Il ne semble pas avoir pensé à expérimenter les effets du plomb métallique, ionique ou organique ingéré chez l'oiseau. Il faudra ensuite plusieurs décennies pour commencer à convaincre les médecins, chasseurs et pêcheurs que le plomb pose des problèmes sanitaires et environnementaux graves et croissants.

En Europe

Le premier cas scientifiquement décrit d'intoxication aviaire saturnine (suite à ingestion de munitions au plomb) semble être le cas du Faisans Phasianus colchicus au Royaume-Uni, étudié par Calvert en 1876.
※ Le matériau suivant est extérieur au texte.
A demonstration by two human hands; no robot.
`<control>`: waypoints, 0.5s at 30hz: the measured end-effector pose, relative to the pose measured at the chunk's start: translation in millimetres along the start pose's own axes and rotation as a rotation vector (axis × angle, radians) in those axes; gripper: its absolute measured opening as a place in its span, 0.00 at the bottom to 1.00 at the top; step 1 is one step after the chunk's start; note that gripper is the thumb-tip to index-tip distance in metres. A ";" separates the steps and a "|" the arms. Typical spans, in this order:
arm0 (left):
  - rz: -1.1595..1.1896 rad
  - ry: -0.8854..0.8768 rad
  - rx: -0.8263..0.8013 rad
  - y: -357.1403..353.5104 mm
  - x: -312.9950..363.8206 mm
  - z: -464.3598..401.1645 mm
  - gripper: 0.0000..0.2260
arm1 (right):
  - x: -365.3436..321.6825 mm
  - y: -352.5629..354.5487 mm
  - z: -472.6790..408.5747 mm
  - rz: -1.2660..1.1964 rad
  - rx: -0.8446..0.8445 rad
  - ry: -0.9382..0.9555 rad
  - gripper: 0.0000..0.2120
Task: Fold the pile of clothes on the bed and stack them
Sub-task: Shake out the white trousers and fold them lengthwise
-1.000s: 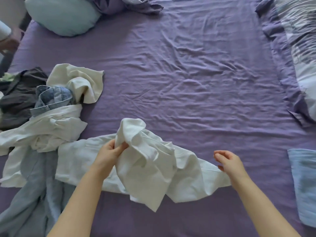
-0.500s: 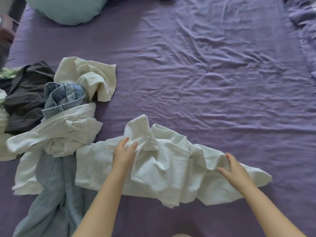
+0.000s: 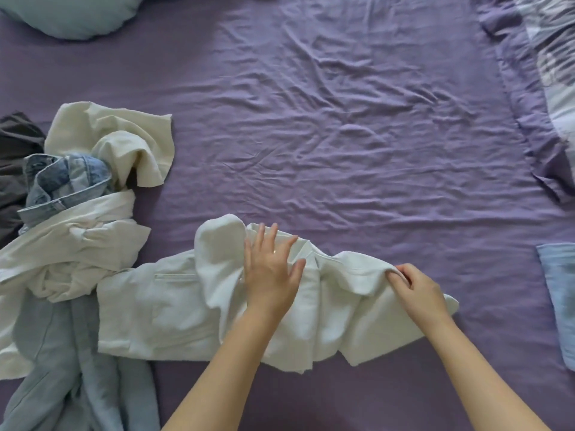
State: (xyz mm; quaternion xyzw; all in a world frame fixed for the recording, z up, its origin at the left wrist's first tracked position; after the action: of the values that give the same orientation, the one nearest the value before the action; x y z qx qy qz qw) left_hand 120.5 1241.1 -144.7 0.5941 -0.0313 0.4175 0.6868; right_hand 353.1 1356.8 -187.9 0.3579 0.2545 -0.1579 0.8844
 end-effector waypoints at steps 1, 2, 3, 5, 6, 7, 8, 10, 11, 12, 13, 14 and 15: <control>-0.036 -0.096 -0.071 -9.1 13.2 -6.3 0.18 | 2.5 12.5 1.0 -0.009 0.029 0.014 0.09; -0.048 -0.169 -0.179 -18.6 26.7 -13.6 0.19 | 4.7 26.6 1.6 -0.006 0.052 0.034 0.10; -0.070 -0.213 -0.300 -28.4 39.3 -21.2 0.21 | 6.5 41.0 2.5 0.017 0.051 0.055 0.10; -0.192 -0.246 -0.489 -47.4 60.3 -35.9 0.23 | 10.7 69.1 4.0 0.158 -0.051 0.103 0.09; -0.245 -0.245 -0.547 -55.6 68.5 -43.2 0.24 | 12.0 82.6 3.7 0.246 -0.125 0.119 0.09; -0.274 -0.232 -0.593 -62.3 75.7 -51.2 0.24 | 12.1 96.5 1.5 0.314 -0.197 0.117 0.10; -0.285 -0.210 -0.637 -68.1 82.1 -58.6 0.24 | 10.2 109.9 -3.0 0.355 -0.253 0.108 0.11; -0.324 -0.177 -0.671 -78.4 91.9 -73.9 0.19 | 2.7 131.6 -20.9 0.450 -0.266 0.148 0.13; -0.362 -0.162 -0.648 -83.0 95.5 -81.7 0.16 | -2.3 138.3 -32.8 0.516 -0.213 0.206 0.13; -0.395 -0.139 -0.607 -87.3 98.7 -89.4 0.13 | -5.7 140.8 -45.7 0.571 -0.148 0.264 0.13; -0.415 -0.106 -0.565 -92.5 101.6 -96.8 0.11 | -7.9 139.8 -58.0 0.622 -0.105 0.306 0.13; -0.422 -0.069 -0.533 -98.7 104.2 -103.2 0.10 | -6.6 137.0 -69.9 0.672 -0.094 0.339 0.15; -0.420 -0.036 -0.523 -105.7 106.9 -108.1 0.09 | -1.6 134.0 -79.4 0.710 -0.113 0.368 0.18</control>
State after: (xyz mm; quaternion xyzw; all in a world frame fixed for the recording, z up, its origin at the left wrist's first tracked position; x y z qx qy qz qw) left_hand 205.5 1395.3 -202.1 0.3988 -0.0264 0.2343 0.8862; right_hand 386.8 1506.6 -161.8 0.3969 0.2771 0.2384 0.8419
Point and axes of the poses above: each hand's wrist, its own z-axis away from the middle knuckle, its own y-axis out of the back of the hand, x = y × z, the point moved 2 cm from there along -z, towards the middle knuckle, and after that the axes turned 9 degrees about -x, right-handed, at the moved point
Bien plus tard, des études exhaustives porteront sur l'empoisonnement au plomb d'autres espèces européenne, dans les années 1960-70 en France (Hoffmann 1960, Hovette 1971, 1972) et Royaume-Uni (Olney 1960, Bear et Stanley 1965), Italie (del Bono 1970) et les pays scandinaves (Erne et Borg 1969, Danell et Anderson 1975, Holt et al. 1978).

Les premiers cas détectés chez des oiseaux de proie (en fauconnerie et chez les rapaces sauvages) datent des années 1980 (notamment publiés par MacDonald et al. 1983, Lumeij et al. 1985).
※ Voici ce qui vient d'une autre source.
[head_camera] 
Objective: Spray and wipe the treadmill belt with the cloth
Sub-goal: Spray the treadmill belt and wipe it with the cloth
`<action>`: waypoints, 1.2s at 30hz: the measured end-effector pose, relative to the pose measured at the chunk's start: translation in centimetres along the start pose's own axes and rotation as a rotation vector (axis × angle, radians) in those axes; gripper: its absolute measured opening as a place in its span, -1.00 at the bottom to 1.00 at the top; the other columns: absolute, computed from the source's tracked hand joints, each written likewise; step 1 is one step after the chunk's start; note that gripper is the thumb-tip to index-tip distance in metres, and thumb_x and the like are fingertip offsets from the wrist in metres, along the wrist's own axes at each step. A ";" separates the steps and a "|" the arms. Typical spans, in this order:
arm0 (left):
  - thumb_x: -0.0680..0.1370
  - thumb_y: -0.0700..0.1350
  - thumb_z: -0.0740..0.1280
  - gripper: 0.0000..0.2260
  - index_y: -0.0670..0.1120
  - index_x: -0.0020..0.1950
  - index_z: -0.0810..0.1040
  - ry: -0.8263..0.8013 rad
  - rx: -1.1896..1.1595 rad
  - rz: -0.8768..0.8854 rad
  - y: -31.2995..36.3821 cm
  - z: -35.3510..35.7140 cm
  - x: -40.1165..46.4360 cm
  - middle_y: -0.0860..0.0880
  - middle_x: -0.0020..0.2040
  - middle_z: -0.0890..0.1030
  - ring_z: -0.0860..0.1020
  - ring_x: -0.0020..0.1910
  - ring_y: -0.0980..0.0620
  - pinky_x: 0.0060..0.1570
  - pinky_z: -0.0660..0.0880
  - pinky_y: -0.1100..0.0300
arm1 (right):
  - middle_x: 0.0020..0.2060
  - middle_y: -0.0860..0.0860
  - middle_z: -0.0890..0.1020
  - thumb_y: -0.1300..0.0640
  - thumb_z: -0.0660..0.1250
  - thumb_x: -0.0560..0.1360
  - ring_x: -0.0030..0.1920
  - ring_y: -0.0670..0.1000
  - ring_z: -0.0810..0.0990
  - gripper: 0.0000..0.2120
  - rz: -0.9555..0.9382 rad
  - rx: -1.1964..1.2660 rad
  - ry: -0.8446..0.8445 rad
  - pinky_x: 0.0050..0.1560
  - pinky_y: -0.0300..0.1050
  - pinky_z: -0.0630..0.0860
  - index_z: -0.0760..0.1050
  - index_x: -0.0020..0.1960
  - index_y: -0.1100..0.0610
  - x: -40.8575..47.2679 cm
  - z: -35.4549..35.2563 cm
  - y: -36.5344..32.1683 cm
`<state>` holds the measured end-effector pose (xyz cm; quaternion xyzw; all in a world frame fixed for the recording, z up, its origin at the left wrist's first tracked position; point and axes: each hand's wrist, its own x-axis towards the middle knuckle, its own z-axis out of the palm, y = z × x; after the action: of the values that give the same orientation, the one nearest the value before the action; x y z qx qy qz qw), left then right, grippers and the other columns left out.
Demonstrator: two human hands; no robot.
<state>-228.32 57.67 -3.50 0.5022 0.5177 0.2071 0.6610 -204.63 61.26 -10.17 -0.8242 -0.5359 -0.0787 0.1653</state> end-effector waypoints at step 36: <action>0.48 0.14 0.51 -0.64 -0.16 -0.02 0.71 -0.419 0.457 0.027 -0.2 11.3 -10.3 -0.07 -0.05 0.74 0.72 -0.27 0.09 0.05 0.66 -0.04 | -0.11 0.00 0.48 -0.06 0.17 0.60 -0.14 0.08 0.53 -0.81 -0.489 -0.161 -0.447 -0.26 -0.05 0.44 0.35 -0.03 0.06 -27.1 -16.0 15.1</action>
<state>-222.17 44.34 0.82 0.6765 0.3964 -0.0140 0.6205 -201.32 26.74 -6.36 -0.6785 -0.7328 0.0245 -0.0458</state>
Pourquoi le nombre d'oiseau victimes de saturnisme a t il été sous-estimé ?

Le saturnisme aviaire ait été si longtemps méconnu, voire nié, notamment pour les raisons suivantes ;

Le nombre de cadavres ou d'oiseaux agonisants dans l'environnement est systématiquement visuellement fortement sous-évalué (sauf cas de mort violente et immédiate, ou cas d'oiseaux enfermés dans une volière ou un poulailler), et ceci même quand plusieurs dizaines d'oiseaux meurent chaque jour par ha.
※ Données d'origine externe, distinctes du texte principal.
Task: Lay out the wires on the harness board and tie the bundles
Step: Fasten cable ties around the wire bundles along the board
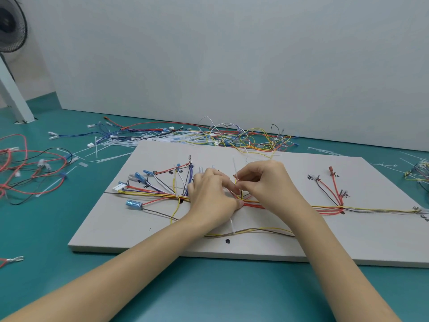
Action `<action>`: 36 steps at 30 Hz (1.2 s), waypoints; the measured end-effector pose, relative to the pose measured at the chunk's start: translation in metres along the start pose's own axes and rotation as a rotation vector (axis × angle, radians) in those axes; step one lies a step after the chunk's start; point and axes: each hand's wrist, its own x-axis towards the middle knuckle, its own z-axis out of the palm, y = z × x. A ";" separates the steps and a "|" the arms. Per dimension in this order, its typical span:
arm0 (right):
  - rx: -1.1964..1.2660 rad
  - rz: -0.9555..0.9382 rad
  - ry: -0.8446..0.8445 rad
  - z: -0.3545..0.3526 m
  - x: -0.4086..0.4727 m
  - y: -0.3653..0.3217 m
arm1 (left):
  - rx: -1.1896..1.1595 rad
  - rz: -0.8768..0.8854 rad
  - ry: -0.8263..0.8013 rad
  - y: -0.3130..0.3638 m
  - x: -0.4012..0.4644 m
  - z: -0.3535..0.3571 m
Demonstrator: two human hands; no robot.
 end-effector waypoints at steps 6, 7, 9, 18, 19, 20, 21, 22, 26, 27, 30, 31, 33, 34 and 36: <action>0.092 0.071 -0.021 0.000 -0.002 0.002 | -0.050 -0.037 0.005 0.000 0.001 0.000; 0.093 0.074 -0.029 0.000 -0.002 0.003 | -0.053 -0.040 0.006 0.000 0.000 0.000; 0.082 0.070 -0.043 0.000 -0.002 0.003 | -0.060 -0.047 0.007 0.000 0.000 0.001; 0.084 0.081 -0.083 -0.002 -0.003 0.005 | -0.044 -0.052 -0.004 0.001 0.000 0.001; 0.075 0.084 -0.077 -0.002 -0.003 0.006 | -0.039 -0.052 -0.007 0.001 0.000 0.001; 0.064 0.085 -0.073 -0.002 -0.002 0.006 | -0.033 -0.052 -0.010 0.001 0.000 0.001; 0.047 0.084 -0.073 -0.002 -0.002 0.007 | -0.028 -0.052 -0.013 0.001 0.000 0.001; 0.031 0.081 -0.078 -0.002 -0.002 0.008 | -0.023 -0.053 -0.015 0.001 -0.001 0.001; -0.003 0.061 -0.086 -0.002 -0.002 0.009 | -0.010 -0.057 -0.017 0.001 -0.001 0.001; -0.006 0.057 -0.078 -0.002 -0.002 0.009 | -0.009 -0.057 -0.015 0.002 -0.001 0.001; 0.006 0.052 -0.064 -0.003 -0.001 0.010 | -0.008 -0.054 -0.005 0.002 -0.001 0.002; 0.009 0.051 -0.065 -0.003 -0.001 0.010 | -0.010 -0.053 -0.003 0.002 -0.002 0.003; 0.000 0.049 -0.076 -0.003 -0.001 0.009 | -0.012 -0.052 0.004 0.002 -0.002 0.003; -0.011 0.047 -0.085 -0.003 -0.001 0.009 | -0.015 -0.052 0.009 0.003 -0.003 0.003; -0.048 0.041 -0.111 -0.004 0.000 0.007 | -0.033 -0.050 0.018 0.002 -0.004 0.004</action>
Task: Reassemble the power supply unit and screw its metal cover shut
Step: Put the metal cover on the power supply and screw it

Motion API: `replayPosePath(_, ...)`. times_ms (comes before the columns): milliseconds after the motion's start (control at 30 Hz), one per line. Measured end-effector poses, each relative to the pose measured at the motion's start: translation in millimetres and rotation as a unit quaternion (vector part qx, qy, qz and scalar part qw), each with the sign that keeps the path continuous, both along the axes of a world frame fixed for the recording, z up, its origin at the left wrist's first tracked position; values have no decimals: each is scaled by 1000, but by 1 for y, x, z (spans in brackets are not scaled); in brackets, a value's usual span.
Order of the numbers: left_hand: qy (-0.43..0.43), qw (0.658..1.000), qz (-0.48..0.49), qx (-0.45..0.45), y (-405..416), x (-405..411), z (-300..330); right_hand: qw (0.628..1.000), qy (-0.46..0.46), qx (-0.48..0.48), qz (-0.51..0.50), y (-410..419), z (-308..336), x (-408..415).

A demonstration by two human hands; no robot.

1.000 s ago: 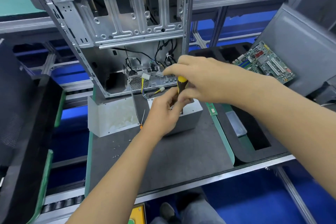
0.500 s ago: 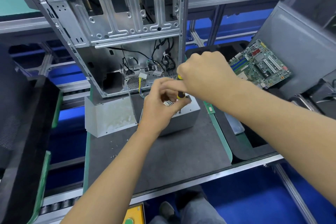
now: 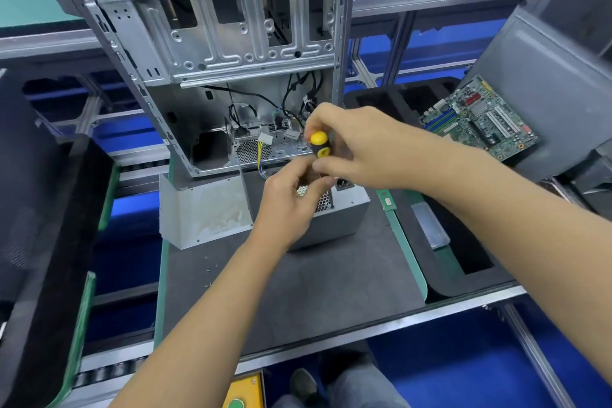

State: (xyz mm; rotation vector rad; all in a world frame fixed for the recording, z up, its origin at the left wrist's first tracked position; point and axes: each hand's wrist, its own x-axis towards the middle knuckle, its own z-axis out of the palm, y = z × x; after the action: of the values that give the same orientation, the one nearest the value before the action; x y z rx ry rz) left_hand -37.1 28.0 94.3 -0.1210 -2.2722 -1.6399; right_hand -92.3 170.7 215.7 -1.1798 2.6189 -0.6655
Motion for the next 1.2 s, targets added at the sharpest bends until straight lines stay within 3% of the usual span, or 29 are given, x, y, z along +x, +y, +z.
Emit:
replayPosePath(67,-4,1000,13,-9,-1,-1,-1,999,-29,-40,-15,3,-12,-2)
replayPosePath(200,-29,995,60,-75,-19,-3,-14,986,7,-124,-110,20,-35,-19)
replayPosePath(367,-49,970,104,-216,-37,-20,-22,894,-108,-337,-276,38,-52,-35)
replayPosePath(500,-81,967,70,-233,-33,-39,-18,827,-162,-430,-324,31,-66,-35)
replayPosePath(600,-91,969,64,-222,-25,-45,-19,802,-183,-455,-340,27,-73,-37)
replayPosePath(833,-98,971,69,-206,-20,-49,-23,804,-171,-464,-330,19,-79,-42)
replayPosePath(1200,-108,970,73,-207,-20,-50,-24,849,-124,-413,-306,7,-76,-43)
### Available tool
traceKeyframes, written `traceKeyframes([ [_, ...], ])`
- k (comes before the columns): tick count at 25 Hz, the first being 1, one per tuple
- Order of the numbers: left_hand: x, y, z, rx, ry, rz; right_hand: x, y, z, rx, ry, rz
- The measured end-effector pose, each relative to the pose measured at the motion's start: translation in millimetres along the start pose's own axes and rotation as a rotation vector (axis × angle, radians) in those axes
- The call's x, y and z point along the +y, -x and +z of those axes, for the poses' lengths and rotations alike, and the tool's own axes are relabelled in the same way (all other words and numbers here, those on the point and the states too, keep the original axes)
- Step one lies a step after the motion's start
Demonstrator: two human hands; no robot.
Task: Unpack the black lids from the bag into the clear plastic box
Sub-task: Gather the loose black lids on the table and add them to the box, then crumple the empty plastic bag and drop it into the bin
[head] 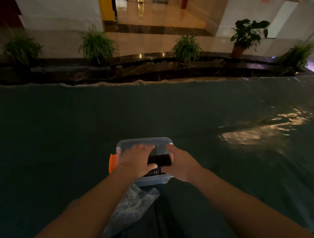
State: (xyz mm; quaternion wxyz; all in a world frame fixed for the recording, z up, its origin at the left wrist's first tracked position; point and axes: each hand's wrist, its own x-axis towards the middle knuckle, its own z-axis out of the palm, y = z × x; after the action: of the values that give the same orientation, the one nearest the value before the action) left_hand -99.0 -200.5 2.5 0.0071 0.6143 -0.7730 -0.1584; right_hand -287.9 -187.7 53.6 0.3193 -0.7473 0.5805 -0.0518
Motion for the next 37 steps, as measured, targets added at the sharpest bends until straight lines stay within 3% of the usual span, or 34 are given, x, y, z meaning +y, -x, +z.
traceKeyframes([
  [9,-43,98,-56,0.315,-0.052,-0.16,-27,17,-12,0.185,0.445,-0.324],
  [16,-93,180,-53,0.44,-0.077,-0.309,-75,12,19,0.225,0.407,-0.537],
  [19,-123,204,-26,0.391,0.018,-0.43,-91,9,51,0.108,0.349,-0.564],
  [22,-148,216,9,0.268,0.125,-0.518,-96,6,85,0.03,0.481,-0.625],
  [24,-159,218,31,0.127,0.107,-0.444,-98,5,106,-0.02,0.643,-0.672],
  [27,-164,214,55,-0.074,-0.008,-0.172,-96,10,124,-0.081,0.786,-0.712],
  [31,-151,214,78,-0.144,-0.052,0.064,-74,41,133,-0.194,0.808,-0.788],
  [34,-130,226,98,-0.187,-0.118,0.066,-42,69,134,-0.217,0.736,-0.804],
  [37,-101,238,111,-0.273,-0.184,-0.116,-2,90,136,-0.448,0.653,-0.654],
])
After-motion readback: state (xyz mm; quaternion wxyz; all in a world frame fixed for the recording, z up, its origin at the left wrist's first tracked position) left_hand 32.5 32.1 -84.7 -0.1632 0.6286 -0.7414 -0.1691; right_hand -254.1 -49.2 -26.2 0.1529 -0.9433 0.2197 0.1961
  • Les nécrophages éliminent rapidement leurs cadavres (en s'empoisonnant eux-mêmes, et en contaminant le réseau trophique).
  • Les oiseaux blessés (et souvent porteurs de plomb incrustés), ou victime de saturnisme se cachent soigneusement avant de mourir. Les animaux affaiblis risquent plus d'être mangés par un prédateur avant même de mourir naturellement. Les oiseaux ayant survécu à une ingestion de plomb, ou au début d'une phase d'intoxication mortelle risquent également plus que les autres de mourir d'une collision (avec un véhicule (Roadkill), une embarcation, une superstructure...) ou noyé dans un filet de pêche.
  • Les petits oiseaux morts échappent quasiment tous aux observateurs .
    Les estimations par extrapolation à partir d'une zone échantillonnée visuellement sous-estiment donc très fortement la mortalité cumulée des oiseaux. Elles ne reflètent pas du tout le cours de « l'épidémie » simulée par cette expérience. De plus, répéter l'échantillonnage d'un même secteur n'améliorait pas la précision des données recueillies.
  • il en va de même pour les oiseaux de taille moyenne a montré Deborah Pain en 1991 a prouvé que les cadavres de la taille d'un colvert disparaissaient rapidement, emportés, enterrés ou mangés par leurs prédateurs ou des nécrophages.
  • En 2001, Peterson et ses collègues ont montré que 77,8% des cadavres de canards étaient trouvées par les charognards dans les 24 h suivant la mort. Lors de l'étude de Peterson, une seul canard mort attirait en moyenne 16,6 charognards ;

Tous les modèles et simulations, confirmés par les expériences de terrain concluent à une élimination rapide des cadavres de petite taille et de carcasses de taille moyenne, par les charognards et/ou des invertébrés nécrophages. Et aucune étude ne semble avoir évalué le pourcentage de gros oiseaux (grues, cygnes, cigognes, vautours..) susceptibles d'être retrouvés parmi le nombre total de ceux qui meurent de saturnisme, mais il semble qu'un grand nombre des oiseaux qui meurent chaque année de ce type d'intoxications ne soit jamais retrouvé.